BAGHDAD — The long-suffering residents of Amerli, an impoverished town in northern Iraq that has been besieged by Sunni jihadists for two months, were relieved Saturday that help had finally arrived.
Militia leaders and government officials said a coordinated offensive to clear the Islamic State-controlled towns around Amerli — and eventually the siege’s front line — began after nightfall in Iraq on Saturday.
Amerli residents and local officials said Friday and Saturday that reports of the offensive, as well as U.S. airstrikes against Islamic State militants and aid drops to residents, have boosted morale in the Shiite town, which has accused Washington and Baghdad of failing to stop the siege.
Karim al-Nouri, a high-ranking official in the Badr Brigades, a large Shiite militia, said that around 7:30 p.m., thousands of the militia’s fighters moved toward the nearby Sunni town of Suleiman Beg, thought to be under the Islamic State’s control. Nouri said the operation was carried out in collaboration with other armed groups, the Iraqi air force and army.
“We are moving from all sides,” he said.
The U.N.’s special representative to Iraq warned last week of a potential “massacre” if the militants manage to enter Amerli, which is home to members of Iraq’s Turkmen ethnic minority.
More than 20 people have died of hunger and dehydration in the town in the past two months as residents struggled to fight off the attackers, local activists say.
On Saturday, Rafid Moussa, a helicopter co-pilot with the Iraqi air force who said he has flown aid drops and evacuation missions into Amerli, described an isolated population of “simple” farmers desperate to escape.
“We open only one door, and we don’t let the stairs down,” Moussa said of the rescue missions. His account was borne out by videos he had filmed showing villagers running between mud-brick homes toward the helicopter, frantic to board it.
The helicopter stays on the ground for five minutes, and the crew takes only women and children, Moussa said.
Rescues and aid drops had been limited, and Iraqi air force strikes have failed to open a humanitarian corridor out of the town. But local residents and fighters in the area described an uptick in attacks targeting militants, with more than half a dozen airstrikes outside the town Friday, raising people’s spirits.
“Even though people are hungry, when they see the airstrikes, they know that someone is doing something to help them, and this will end,” said Mehdi al-Bayati, a local principal-turned-activist.
An Iraqi Defense Ministry official who spoke on the condition of anonymity because he was not authorized to speak for the ministry said Saturday that the United States had carried out the strikes — a claim also made by Iraqi media and some Amerli residents over the past two days.
Rear Adm.
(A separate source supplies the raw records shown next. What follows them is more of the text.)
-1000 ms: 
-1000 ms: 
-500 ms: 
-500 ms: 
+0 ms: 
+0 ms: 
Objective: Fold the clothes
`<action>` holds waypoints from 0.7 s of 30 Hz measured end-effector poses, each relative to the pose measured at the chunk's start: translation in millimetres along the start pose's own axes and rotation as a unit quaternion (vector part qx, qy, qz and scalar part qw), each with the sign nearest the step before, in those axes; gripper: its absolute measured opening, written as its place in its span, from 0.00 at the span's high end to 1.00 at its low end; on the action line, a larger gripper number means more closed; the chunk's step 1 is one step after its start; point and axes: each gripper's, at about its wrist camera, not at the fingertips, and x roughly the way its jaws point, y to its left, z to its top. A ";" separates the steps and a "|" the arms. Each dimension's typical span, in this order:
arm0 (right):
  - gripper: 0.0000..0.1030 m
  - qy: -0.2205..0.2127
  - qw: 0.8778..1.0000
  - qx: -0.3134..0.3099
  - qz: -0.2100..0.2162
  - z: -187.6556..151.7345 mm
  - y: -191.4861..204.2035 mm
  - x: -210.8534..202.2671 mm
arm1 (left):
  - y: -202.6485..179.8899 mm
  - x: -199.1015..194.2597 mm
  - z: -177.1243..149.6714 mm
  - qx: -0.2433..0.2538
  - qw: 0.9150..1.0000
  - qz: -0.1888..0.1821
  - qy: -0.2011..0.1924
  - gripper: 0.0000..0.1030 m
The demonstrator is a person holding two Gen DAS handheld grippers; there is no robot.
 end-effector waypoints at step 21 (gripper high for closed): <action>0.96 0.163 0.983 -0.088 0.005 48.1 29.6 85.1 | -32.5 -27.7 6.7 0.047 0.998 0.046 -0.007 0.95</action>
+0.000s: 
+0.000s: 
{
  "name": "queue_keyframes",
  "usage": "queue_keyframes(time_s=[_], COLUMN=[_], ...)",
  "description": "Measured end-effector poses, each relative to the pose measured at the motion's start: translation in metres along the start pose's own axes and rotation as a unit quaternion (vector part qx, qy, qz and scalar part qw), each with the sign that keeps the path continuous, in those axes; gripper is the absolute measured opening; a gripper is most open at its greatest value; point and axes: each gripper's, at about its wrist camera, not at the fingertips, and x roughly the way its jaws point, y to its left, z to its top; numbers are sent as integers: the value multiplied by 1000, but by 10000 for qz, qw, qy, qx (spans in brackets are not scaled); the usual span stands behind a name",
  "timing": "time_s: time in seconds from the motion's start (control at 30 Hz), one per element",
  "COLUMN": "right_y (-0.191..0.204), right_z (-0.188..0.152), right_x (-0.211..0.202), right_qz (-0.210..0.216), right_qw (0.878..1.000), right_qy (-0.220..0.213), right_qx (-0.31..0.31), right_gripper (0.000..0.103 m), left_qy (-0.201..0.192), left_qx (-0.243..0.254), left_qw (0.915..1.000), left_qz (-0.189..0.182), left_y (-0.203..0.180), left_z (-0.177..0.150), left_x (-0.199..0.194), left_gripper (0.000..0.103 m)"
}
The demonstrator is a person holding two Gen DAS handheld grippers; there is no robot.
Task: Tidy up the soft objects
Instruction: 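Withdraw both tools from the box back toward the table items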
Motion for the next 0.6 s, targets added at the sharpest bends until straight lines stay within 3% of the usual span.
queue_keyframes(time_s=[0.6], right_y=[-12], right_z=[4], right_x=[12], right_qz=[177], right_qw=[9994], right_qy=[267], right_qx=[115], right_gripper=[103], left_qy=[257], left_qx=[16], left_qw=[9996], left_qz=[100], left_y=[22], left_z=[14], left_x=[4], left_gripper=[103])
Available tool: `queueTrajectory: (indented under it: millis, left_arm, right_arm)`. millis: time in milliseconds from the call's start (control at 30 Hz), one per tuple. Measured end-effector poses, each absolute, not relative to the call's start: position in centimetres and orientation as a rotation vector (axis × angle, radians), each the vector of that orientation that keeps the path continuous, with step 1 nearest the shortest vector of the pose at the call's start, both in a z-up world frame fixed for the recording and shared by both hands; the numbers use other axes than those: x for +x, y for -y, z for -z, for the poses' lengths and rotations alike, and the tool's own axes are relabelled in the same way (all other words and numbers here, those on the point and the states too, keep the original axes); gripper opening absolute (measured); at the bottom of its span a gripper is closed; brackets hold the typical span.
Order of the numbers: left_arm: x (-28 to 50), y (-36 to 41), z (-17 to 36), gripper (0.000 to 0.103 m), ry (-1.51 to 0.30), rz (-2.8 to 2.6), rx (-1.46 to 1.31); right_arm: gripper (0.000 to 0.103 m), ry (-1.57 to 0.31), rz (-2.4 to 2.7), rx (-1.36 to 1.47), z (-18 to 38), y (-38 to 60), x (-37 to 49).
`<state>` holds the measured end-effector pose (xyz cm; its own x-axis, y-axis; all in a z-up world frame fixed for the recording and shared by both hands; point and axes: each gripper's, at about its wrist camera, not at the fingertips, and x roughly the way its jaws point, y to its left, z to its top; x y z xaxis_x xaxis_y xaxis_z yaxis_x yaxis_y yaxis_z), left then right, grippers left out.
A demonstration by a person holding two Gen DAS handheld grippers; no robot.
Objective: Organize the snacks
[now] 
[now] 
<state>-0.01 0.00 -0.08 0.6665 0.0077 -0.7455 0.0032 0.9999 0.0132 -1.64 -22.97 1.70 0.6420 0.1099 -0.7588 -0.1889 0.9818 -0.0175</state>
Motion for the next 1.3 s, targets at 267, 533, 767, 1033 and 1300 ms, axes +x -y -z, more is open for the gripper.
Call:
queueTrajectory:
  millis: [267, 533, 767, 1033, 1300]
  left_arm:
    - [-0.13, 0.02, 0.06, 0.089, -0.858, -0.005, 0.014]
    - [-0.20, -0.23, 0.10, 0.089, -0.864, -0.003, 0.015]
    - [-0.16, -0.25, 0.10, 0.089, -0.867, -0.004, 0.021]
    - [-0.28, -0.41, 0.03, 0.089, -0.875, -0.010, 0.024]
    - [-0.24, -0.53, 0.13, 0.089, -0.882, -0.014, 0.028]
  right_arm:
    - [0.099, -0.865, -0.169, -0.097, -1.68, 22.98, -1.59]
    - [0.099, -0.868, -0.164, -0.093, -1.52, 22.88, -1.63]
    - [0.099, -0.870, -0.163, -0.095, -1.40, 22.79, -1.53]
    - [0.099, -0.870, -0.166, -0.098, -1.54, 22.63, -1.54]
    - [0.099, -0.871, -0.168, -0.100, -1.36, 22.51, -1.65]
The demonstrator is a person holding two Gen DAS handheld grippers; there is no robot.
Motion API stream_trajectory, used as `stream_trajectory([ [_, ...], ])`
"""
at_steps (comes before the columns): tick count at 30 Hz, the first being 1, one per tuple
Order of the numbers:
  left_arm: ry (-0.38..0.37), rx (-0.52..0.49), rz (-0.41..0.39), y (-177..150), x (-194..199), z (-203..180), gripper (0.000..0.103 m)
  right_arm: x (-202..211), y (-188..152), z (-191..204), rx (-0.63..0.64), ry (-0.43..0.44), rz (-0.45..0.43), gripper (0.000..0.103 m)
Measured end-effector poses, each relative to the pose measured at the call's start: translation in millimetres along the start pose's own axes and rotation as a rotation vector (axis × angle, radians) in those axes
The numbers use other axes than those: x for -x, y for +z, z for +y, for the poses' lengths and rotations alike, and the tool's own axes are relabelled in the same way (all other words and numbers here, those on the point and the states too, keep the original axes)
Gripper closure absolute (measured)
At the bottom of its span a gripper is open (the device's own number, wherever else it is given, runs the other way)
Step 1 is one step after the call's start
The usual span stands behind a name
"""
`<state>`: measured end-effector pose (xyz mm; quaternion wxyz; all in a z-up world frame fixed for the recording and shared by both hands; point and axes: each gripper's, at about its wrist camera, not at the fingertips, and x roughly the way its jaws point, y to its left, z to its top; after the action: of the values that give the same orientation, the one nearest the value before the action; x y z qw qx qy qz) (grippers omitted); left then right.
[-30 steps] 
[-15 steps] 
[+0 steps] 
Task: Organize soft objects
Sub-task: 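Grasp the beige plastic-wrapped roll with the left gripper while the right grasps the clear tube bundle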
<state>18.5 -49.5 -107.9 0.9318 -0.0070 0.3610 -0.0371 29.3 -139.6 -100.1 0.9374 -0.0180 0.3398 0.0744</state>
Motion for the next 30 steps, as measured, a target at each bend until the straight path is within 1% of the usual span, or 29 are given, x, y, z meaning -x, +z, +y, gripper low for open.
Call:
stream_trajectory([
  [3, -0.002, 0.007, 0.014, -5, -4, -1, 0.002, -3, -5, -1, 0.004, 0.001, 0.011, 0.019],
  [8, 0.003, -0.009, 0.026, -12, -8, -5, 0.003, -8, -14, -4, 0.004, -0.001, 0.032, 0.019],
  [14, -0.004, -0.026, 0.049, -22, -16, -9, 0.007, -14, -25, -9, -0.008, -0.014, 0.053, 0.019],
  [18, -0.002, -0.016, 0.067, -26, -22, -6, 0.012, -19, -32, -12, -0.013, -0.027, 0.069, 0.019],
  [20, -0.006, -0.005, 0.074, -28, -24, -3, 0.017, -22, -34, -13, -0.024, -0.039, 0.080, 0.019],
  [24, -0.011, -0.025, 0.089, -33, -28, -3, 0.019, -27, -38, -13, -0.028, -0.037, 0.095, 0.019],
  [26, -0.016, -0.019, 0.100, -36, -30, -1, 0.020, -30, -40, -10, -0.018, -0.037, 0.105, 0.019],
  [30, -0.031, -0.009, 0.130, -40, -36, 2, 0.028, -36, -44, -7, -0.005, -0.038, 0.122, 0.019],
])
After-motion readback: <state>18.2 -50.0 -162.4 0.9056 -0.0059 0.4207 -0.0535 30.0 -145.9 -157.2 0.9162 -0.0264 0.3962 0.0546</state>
John Kirby, the Pentagon’s spokesman, confirmed in a statement Saturday that the U.S. carried out airstrikes against the Islamic State in northern Iraq. The Pentagon has also confirmed an effort early this month to open a humanitarian corridor to a besieged community near the Syrian border.
Last week, the Salaam Brigades, a Shiite militia, said it had mobilized thousands of fighters to help break the Amerli siege.
Hazim al-Zamili, a Shiite lawmaker who has acted as a “general coordinator” for the Salaam Brigades, formerly known as the Mahdi Army, said Saturday that the militia’s fighters were starting to attack Sunni towns ringing Amerli, in coordination with the Iraqi military and Kurdish pesh merga forces.
The militia has tried before to end the siege. Zamili predicted its fighters would break through this time in a matter of days.
Erin Cunningham in Irbil, Iraq, and Mustafa Salim in Baghdad contributed to this report.